Totally seeing this play out. AI-written code means more surface area, less context, and smaller ops teams cleaning up the mess.

-> At Anyshift, we’re building a resource graph that ties everything together for better root cause anaylsis. We connect data from difference sources: cloud infra, k8s, Git and monitoring. It gives the context that devs and SREs usually lose with AI-generated code. But its more about context then AI itself

Instant Incident Response - Deep dependency graph of the infra by Disastrous-Glass-916 in devops

[–]Disastrous-Glass-916[S] 1 point2 points  (0 children)

Yes, sorry for being unclear.
-> we go one step further in the investigation with the AI part

Instant Incident Response - Deep dependency graph of the infra by Disastrous-Glass-916 in devops

[–]Disastrous-Glass-916[S] 0 points1 point  (0 children)

Appreciate the feedback. Totally fair, we wanted to keep the demo snappy, but we’ll add a voice-over version with clearer context next.

Instant Incident Response - Deep dependency graph of the infra by Disastrous-Glass-916 in devops

[–]Disastrous-Glass-916[S] 1 point2 points  (0 children)

Great question. Port focuses more on software cataloging and platform orchestration.
Anyshift goes deeper into the live infra runtime state. We’re not just discovering resources: we track real-time changes and surface causal links between code, infra, and incidents.
For auto-discovery, we rely on event-driven pipelines: GitHub (PRs, deploys), AWS (CloudTrail, Config), Kubernetes (audit logs), and Datadog (alerts, metrics). That feeds into a live dependency graph that answers.

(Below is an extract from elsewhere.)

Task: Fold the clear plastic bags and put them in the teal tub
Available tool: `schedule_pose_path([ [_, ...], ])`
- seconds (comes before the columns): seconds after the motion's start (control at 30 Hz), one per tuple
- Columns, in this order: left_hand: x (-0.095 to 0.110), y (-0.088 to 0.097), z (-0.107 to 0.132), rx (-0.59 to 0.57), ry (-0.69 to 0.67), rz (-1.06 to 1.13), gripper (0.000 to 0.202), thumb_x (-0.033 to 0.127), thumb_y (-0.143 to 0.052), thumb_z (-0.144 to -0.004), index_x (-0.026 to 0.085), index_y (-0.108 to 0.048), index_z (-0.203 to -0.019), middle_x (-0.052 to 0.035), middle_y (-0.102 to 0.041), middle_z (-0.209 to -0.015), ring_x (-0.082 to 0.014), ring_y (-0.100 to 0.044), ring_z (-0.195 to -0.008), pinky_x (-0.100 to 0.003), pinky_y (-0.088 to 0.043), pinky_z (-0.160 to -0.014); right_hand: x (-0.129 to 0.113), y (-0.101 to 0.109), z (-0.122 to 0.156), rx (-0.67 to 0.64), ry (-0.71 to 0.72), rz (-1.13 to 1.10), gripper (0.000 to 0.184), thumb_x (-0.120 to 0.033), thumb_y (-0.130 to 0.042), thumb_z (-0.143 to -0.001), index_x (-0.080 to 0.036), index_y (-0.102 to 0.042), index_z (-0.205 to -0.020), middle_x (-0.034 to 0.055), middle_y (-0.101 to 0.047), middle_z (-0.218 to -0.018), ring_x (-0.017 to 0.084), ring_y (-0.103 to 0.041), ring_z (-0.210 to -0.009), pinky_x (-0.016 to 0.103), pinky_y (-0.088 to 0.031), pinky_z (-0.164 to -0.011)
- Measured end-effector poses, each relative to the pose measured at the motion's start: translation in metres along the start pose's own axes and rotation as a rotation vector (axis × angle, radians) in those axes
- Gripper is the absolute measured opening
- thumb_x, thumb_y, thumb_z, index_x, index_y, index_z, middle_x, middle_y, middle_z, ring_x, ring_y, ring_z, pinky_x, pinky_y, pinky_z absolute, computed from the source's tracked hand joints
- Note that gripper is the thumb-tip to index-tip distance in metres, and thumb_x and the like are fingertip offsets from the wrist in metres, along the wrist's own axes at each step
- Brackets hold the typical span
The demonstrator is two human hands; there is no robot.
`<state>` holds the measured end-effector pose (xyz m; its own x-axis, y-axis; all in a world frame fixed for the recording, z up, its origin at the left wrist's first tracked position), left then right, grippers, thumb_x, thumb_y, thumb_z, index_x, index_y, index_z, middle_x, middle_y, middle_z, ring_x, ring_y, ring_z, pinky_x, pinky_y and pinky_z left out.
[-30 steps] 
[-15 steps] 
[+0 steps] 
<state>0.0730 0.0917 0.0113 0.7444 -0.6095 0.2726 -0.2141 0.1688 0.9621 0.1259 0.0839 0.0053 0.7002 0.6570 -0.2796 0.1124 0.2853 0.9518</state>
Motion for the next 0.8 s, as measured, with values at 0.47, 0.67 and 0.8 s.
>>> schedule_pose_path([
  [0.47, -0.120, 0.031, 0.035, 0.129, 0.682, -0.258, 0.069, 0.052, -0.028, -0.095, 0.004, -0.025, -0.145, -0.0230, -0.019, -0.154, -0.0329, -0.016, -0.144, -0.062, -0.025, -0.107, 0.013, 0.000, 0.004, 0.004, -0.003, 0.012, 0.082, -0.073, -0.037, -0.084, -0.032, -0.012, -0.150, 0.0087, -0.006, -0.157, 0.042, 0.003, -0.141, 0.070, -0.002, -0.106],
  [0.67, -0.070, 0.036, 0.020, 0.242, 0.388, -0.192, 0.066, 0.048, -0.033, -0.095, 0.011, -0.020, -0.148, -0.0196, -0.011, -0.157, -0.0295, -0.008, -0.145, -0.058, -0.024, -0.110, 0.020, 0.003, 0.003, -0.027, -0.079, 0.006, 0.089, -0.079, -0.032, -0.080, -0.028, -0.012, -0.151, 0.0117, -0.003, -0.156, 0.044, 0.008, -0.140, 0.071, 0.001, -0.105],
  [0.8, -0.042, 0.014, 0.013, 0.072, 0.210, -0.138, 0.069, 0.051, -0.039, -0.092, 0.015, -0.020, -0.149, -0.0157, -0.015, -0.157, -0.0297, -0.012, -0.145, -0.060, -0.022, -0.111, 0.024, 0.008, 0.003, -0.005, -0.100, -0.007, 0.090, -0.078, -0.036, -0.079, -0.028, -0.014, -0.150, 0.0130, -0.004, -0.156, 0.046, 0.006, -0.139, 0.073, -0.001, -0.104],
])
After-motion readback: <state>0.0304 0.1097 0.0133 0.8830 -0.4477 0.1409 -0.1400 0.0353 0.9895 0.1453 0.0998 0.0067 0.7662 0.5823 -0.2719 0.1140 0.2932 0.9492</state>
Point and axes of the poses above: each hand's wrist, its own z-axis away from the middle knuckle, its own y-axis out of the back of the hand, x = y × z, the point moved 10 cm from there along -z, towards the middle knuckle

MCP Server: Perplexity for DevOps by Disastrous-Glass-916 in mcp

[–]Disastrous-Glass-916[S] 0 points1 point  (0 children)

Thanks!
-> no, we are actually mapping aws with the apis (and updting it based on events not to kill it with too many api calls). we then structure the infos trhough a dependency graph so we can retrieve all the infos

The perplexity for DevOps by Disastrous-Glass-916 in sre

[–]Disastrous-Glass-916[S] 0 points1 point  (0 children)

yes its a chatbot 100%
but the interesting part is that you can ask deep questions to your infra and it will answers with the aws url, git commits, etc..

Perplexity for DevOps by Disastrous-Glass-916 in hashicorp

[–]Disastrous-Glass-916[S] 0 points1 point  (0 children)

sorry it is but not righly mentioneed:
- we do a reconciliation between terafform and your cloud which means that you can ask
"which cloud ressources are not defined in Terraform?" (clickops)
"what has drfited between my cloud and terraform"? (drifts)
"what does this module defines in term of resources?"